Achieving 10Gbps Line-rate Key-value Stores with FPGAs [pdf]

_wmd · on Nov 17, 2013

I've been thinking about something similar for most of the year, but not using custom hardware. With a zero-copy database like LMDB combined with userspace networking (e.g. netmap or PACKET_MMAP), it should already be possible to saturate 1Gbit with a single core even with just 100 byte values. With a little more effort, given that network cards commonly support scatter-gather IO, combined with a database (such as LMDB) that avoids copying or (mostly) touching record data, it's easy to imagine a design where most grunt work is kept away from the CPU entirely.

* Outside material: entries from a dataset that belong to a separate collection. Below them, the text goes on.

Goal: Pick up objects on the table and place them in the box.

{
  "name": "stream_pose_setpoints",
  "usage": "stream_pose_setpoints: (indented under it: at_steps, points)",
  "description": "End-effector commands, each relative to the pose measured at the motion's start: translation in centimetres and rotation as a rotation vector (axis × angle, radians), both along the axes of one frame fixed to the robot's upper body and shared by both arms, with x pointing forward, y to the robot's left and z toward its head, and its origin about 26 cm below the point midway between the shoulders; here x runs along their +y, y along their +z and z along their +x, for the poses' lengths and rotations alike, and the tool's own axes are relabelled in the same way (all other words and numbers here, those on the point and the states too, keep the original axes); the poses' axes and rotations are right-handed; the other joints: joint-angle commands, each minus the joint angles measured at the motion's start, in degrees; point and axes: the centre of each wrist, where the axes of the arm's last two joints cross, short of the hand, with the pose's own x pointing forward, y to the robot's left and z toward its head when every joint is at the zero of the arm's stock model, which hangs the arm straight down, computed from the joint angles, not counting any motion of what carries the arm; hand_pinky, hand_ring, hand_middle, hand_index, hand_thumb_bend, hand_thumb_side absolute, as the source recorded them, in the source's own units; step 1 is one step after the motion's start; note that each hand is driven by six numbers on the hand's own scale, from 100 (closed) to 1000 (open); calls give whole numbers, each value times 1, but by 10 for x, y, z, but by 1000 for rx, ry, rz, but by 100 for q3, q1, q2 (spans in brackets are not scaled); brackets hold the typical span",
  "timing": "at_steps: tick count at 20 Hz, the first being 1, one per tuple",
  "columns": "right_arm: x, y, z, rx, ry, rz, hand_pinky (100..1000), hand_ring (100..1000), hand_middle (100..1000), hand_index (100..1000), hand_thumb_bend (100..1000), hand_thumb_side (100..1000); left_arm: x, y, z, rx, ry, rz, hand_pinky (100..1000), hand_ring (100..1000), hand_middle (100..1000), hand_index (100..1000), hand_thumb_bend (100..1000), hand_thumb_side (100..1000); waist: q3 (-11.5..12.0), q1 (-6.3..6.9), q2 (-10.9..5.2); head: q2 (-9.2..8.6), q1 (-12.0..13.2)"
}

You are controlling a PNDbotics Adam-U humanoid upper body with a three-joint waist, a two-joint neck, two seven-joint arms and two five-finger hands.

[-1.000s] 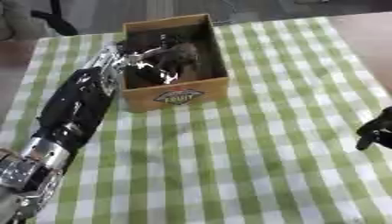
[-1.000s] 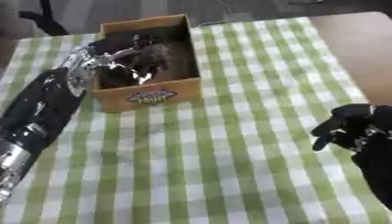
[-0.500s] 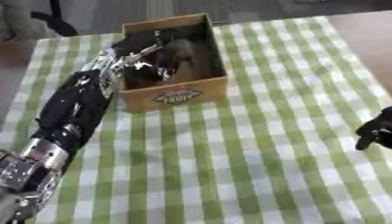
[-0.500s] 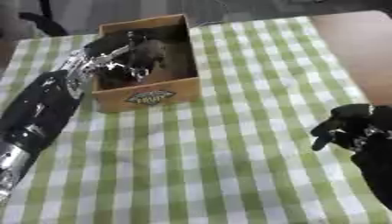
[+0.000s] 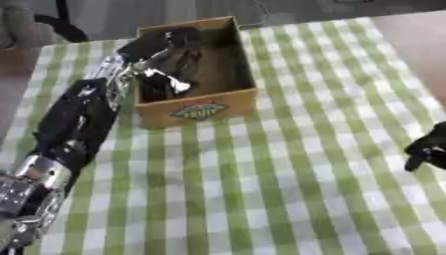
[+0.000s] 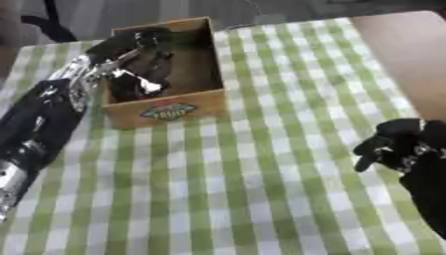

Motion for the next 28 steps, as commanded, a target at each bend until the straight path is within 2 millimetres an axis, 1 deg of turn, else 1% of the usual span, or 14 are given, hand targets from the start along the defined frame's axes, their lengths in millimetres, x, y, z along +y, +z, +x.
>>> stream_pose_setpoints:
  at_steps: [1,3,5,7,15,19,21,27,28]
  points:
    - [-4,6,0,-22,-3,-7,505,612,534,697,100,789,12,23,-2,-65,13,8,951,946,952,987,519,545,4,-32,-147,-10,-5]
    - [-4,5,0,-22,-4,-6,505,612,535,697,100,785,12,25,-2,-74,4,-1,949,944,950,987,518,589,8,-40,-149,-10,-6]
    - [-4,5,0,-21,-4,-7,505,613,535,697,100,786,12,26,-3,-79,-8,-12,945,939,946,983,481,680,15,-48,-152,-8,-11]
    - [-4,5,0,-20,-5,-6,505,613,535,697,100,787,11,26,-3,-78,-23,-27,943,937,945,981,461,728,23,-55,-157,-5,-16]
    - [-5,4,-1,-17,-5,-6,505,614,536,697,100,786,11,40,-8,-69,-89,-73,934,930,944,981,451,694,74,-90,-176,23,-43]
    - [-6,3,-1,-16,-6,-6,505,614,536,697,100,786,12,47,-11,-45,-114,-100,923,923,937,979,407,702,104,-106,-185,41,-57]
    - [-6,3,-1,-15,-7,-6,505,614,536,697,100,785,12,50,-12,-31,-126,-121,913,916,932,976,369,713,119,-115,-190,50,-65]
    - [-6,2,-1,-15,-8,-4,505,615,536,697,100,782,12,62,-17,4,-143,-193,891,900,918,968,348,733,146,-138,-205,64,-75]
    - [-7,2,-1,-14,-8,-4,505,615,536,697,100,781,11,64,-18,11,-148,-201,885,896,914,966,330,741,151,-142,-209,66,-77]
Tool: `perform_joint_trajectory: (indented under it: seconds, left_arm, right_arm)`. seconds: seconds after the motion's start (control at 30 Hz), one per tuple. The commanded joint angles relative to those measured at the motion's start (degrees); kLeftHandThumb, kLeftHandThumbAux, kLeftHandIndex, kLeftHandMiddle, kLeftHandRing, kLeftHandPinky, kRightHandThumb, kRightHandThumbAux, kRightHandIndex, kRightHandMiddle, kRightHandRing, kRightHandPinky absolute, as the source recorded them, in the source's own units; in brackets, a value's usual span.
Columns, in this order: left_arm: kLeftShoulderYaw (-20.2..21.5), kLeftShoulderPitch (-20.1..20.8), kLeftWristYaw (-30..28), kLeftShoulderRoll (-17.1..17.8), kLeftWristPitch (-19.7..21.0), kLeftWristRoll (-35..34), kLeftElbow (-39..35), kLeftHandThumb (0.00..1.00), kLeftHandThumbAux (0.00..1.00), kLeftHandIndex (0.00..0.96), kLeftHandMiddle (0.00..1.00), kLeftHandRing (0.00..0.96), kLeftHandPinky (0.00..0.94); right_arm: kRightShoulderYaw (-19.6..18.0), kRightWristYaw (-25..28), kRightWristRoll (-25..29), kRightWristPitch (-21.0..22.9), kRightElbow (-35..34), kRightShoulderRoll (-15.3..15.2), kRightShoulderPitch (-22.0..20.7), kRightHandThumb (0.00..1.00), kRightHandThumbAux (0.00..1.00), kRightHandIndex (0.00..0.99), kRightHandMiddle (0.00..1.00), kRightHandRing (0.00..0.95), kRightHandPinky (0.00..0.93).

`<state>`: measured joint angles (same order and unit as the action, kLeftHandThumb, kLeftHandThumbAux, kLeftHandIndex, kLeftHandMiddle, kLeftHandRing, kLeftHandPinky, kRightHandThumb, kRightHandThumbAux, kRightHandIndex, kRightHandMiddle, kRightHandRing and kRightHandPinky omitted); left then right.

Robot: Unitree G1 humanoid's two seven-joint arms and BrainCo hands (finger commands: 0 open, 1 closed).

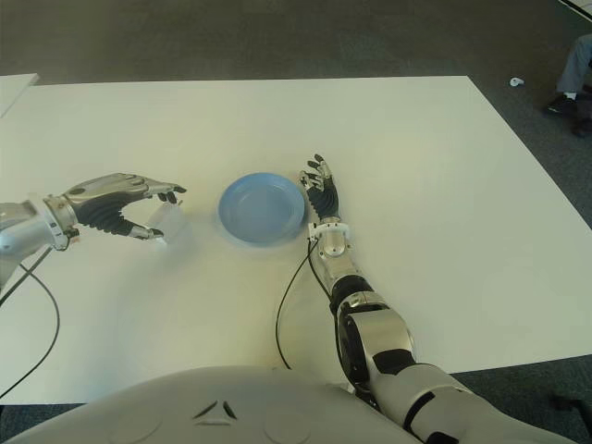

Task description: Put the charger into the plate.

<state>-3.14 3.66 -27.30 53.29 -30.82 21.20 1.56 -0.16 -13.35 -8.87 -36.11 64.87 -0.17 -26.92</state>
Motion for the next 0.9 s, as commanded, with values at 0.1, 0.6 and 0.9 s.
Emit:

Given a 2x quad core box and a decent network card, I'm pretty sure you could approach or exceed 10Ge without requiring original research or an insane amount of code, especially as record size increases. Software could at least could compete on throughput, although the paper also indicates latency benefits using the FPGA design.

jasonwatkinspdx · on Nov 18, 2013

It's getting a little stale, but you may find this paper interesting: http://simula.no/research/nd/publications/Simula.ND.8/simula...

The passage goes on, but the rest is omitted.